→ **YOUR GOAL**: Every line of the records below that holds the word "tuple" belongs in the answer.

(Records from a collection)

┌──

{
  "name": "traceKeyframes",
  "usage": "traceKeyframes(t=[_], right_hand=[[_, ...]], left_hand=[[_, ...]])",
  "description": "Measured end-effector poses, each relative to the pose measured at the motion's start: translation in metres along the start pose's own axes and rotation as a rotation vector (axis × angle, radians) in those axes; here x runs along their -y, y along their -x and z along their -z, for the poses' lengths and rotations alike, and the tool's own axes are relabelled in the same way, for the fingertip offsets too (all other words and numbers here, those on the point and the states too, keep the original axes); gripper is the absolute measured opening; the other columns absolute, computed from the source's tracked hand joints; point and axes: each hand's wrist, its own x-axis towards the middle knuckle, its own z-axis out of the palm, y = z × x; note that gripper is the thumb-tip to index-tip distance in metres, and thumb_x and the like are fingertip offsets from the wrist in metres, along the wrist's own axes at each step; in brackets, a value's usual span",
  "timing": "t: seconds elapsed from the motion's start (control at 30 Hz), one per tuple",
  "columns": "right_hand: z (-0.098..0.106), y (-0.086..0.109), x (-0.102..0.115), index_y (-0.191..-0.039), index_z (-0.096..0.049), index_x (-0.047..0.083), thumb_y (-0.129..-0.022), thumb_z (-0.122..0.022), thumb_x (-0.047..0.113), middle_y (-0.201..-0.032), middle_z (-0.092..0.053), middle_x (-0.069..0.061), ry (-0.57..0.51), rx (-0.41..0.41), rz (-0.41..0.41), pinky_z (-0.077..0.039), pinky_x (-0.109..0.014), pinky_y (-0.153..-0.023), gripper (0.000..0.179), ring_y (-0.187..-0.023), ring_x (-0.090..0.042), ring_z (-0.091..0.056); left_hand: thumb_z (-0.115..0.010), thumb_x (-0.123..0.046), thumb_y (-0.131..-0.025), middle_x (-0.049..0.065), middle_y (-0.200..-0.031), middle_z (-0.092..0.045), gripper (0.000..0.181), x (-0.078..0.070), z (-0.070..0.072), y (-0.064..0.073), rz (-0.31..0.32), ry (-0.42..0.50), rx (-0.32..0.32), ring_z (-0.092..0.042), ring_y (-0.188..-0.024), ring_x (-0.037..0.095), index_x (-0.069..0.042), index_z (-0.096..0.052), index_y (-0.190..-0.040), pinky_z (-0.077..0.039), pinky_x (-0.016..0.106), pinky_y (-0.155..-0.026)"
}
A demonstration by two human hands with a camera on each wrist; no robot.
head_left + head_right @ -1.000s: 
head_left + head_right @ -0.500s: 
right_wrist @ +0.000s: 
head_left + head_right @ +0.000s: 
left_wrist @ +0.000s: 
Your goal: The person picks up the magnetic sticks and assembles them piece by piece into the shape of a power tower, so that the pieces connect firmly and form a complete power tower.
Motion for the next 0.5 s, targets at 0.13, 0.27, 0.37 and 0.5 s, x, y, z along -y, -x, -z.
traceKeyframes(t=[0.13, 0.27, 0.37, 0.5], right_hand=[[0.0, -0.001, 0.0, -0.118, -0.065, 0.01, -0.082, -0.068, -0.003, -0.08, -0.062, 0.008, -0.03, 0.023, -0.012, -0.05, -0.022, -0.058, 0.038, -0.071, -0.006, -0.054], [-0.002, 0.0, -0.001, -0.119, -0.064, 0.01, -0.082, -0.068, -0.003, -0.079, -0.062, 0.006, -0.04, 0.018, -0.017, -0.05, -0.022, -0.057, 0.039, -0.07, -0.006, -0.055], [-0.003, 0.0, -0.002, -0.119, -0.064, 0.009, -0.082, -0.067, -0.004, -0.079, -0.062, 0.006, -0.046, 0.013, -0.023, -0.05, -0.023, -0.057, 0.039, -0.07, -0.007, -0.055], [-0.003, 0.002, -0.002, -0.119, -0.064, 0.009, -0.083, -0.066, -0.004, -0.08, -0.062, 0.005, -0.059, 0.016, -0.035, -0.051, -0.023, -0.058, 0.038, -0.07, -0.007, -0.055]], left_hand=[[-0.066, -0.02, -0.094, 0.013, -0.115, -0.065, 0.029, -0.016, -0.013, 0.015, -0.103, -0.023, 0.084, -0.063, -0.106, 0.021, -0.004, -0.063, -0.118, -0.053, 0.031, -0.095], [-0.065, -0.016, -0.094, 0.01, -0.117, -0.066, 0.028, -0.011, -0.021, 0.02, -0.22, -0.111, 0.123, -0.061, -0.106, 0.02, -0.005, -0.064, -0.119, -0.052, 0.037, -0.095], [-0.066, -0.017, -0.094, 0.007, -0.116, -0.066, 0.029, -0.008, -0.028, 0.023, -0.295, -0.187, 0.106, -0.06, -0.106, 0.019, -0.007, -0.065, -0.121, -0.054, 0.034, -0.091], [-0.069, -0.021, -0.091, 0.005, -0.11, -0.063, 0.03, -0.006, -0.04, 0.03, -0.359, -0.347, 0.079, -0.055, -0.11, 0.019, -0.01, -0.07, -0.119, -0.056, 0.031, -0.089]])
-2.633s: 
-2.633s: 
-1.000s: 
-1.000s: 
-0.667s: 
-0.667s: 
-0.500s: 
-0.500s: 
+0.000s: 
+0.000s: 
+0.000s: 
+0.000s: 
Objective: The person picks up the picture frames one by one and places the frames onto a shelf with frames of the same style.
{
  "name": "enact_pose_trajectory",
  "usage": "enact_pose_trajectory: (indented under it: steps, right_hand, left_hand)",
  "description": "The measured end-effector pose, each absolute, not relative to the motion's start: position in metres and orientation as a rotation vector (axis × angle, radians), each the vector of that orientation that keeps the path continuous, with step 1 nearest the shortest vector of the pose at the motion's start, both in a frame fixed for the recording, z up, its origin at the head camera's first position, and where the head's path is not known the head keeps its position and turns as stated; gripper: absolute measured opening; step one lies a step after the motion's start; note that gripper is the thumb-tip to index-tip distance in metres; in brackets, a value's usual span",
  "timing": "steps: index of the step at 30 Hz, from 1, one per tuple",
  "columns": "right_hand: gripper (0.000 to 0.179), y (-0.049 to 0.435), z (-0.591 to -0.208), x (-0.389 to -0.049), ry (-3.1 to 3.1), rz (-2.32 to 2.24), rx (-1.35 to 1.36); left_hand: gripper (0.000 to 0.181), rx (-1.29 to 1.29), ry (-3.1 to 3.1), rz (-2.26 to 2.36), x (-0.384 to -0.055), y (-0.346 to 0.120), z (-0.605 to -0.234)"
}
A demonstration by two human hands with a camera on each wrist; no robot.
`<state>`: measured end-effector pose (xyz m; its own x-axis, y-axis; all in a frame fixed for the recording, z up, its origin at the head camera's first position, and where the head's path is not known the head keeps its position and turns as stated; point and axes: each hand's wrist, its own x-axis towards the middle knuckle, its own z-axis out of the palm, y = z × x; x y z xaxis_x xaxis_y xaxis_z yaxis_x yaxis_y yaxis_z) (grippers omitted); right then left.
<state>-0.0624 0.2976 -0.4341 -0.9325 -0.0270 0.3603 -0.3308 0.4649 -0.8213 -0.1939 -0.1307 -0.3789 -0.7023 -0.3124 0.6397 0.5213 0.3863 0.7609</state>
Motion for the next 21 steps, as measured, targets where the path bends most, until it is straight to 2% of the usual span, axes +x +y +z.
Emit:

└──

→ **WRITTEN REPLY**:
  "timing": "t: seconds elapsed from the motion's start (control at 30 Hz), one per tuple",
  "timing": "steps: index of the step at 30 Hz, from 1, one per tuple",

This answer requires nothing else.